Particularly wonderful is the list of ridiculous cell phone names on offer: Vitrio charisma, Revelation, Epiphany, Torque, Trick, Dazzle, Create, Max, Onus, Opus, Blast radius.

Any sillier than these actual products?

Rezound. Rhyme. Vivid. Epic. Sensation. Thrill. Skyrocket. Conquer. Triumph. Enlighten. Infuse. Prevail. Arrive.

If you want an extra giggle, turn on the automatic captions on the Portlandia clip.

See a Fine Picture: Diebenkorn at the Corcoran

The great California artist Richard Diebenkorn’s “Ocean Park” series is on exhibit at Washington’s Corcoran Museum of Art. His paintings bring together color, light, a sense of place and the marriage of abstraction and representation (something that wasn’t supposed to be possible.)

The “Ocean Park” paintings caught my eye in the 70’s, more as emblematic of a look and a style than anything else. They were inspired by the artist’s daily walk through the park on his way to teach at UCLA. But somehow they captured what the decade looked like to my, then teenage, eyes, particularly the “delectable mountains” quality that Southern California had to a kid stuck on the Eastern Shore of Maryland. Later, I took another look when I wrote about “Ocean Park, #49” for “Sister Wendy’s American Collection,” a web site I produced for PBS in early 2001. (She was touring U.S. museums expounding on works selected seemingly at random. Thought I might get to meet her, but no soap.)
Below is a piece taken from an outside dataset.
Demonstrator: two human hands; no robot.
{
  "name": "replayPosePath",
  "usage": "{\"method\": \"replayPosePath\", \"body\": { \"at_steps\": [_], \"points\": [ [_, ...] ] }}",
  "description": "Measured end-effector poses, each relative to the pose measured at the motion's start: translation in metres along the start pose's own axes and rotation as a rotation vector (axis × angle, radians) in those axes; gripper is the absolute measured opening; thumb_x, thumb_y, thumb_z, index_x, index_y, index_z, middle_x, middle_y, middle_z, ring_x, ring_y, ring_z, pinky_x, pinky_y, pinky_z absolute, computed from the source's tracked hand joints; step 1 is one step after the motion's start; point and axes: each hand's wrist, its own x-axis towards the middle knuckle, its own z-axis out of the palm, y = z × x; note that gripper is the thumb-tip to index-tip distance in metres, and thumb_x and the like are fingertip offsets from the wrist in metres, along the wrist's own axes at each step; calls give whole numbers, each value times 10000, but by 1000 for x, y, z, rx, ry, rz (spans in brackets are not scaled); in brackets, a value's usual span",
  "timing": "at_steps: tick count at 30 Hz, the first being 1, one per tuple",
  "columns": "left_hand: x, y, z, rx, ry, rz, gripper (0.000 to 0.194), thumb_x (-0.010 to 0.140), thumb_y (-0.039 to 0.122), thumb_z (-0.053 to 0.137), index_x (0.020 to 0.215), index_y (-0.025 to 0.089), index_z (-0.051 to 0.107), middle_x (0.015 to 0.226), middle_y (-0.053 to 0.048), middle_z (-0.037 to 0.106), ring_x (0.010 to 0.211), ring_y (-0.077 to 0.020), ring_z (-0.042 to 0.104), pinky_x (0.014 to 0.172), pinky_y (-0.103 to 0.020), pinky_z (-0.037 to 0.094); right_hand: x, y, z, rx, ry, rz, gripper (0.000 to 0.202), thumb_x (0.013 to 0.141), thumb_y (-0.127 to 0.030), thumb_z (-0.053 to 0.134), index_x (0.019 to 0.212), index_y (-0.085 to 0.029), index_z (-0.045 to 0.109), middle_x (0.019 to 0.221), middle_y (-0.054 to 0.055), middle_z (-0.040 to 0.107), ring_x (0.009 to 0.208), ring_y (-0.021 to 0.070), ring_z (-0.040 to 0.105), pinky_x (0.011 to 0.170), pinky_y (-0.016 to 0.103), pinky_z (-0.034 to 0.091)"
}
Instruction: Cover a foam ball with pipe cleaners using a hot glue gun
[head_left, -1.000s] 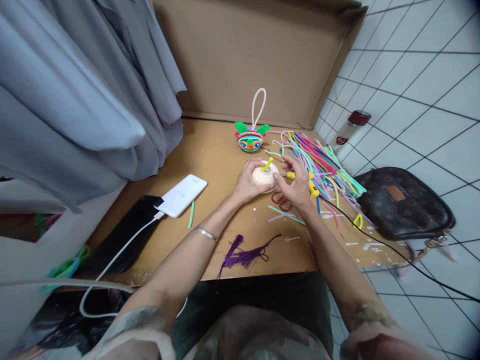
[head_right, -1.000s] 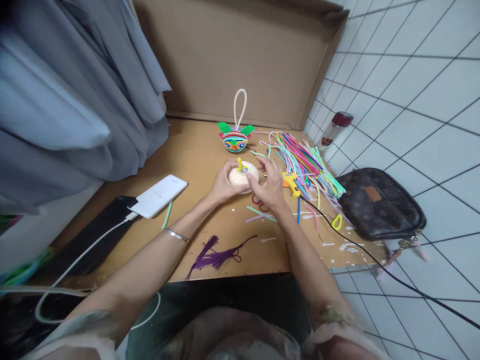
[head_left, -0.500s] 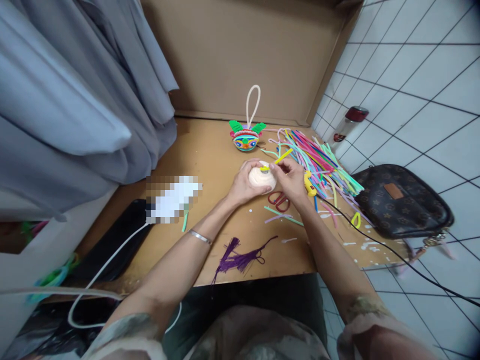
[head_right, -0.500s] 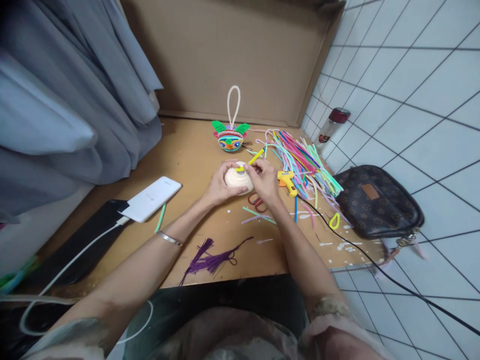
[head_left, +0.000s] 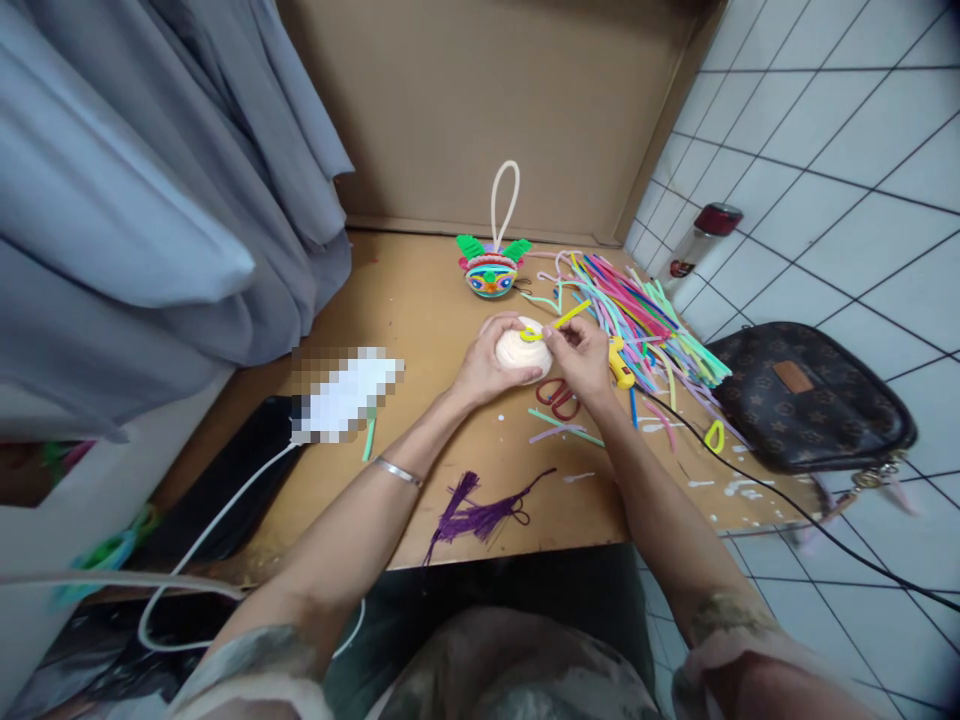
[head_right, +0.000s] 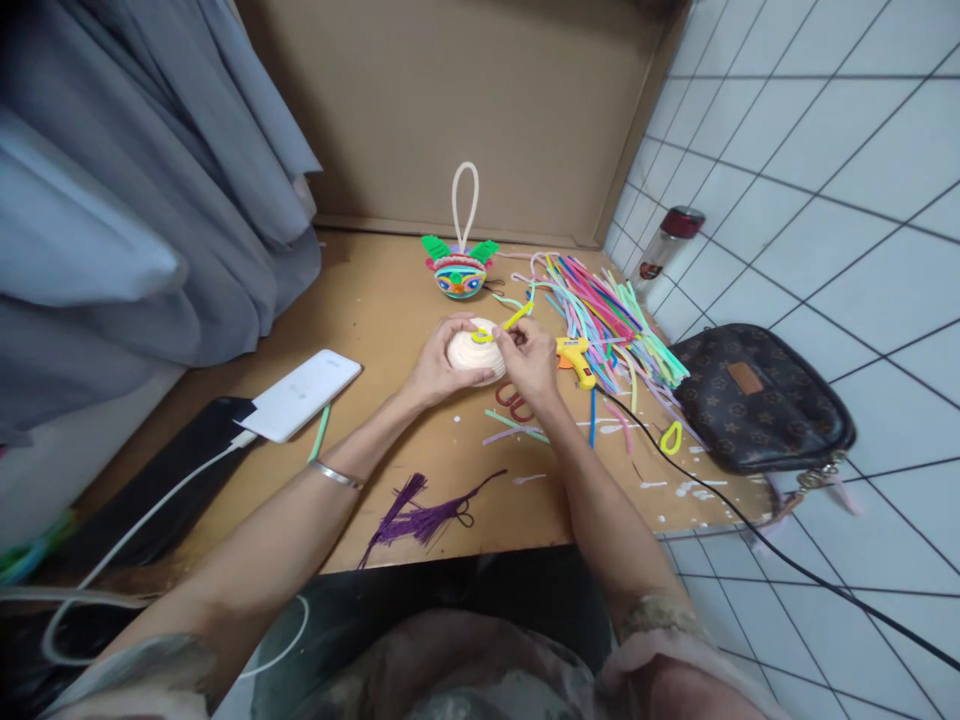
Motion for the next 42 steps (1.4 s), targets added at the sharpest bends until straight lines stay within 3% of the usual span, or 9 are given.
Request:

The Corcoran show, up through September 23, brings together around 80 of the works and got a perceptive review from the City Paper (which apparently still does art criticism, who knew?) The exhibit has a fee, except on free Saturdays in the summer. So hoping that will be my “see a fine picture” for today.

Tech Analyst Horace Dediu on the Dismantling of the Windows Advantage

Tipped from Daring Fireball, an engrossing Asymco.com piece about why Microsoft’s ability to win the big battles via software platform dominance is over. Check out the graphs for the period since the Mac, the, iPad, and the iPhone.

From the article:

The consequences are dire for Microsoft. The wiping out of any platform advantage around Windows will render it vulnerable to direct competition. This is not something it had to worry about before. Windows will have to compete not only for users, but for developer talent, investment by enterprises and the implicit goodwill it has had for more than a decade.

It will, most importantly, have a psychological effect. Realizing that Windows is not a hegemony will unleash market forces that nobody can predict.

The BBC Proms Commence

Today’s the day the “The World’s Greatest Classical Music Festival” kicks off, namely the BBC Proms (in their own immodest, but accurate, description). Running through September 8, it encompasses a huge range of music and many performances (Boulez to Wallace and Gromit and Kronos Quartet to “My Fair Lady” just for starters.

For the opener, tradition rules with an all-English program: works by Mark-Anthony Turnage (of fame for, among other things, his opera on Anna Nicole Smith), as well as these mighty worthies in the heart of the heart of the British repertory: Elgar, Delius, and Tippet. Delius’ song cycle, “Sea Drift, a magical piece was sung by Bryn Terfel.

All the audio broadcasts are free on the BBCi player. There have been noises about making the video player available in the U.S. on a subscription basis, but I don’t think it ever happened, (if you know otherwise, please let me know).

But even just listening to the audio makes an afternoon of cubicle work pretty wonderful.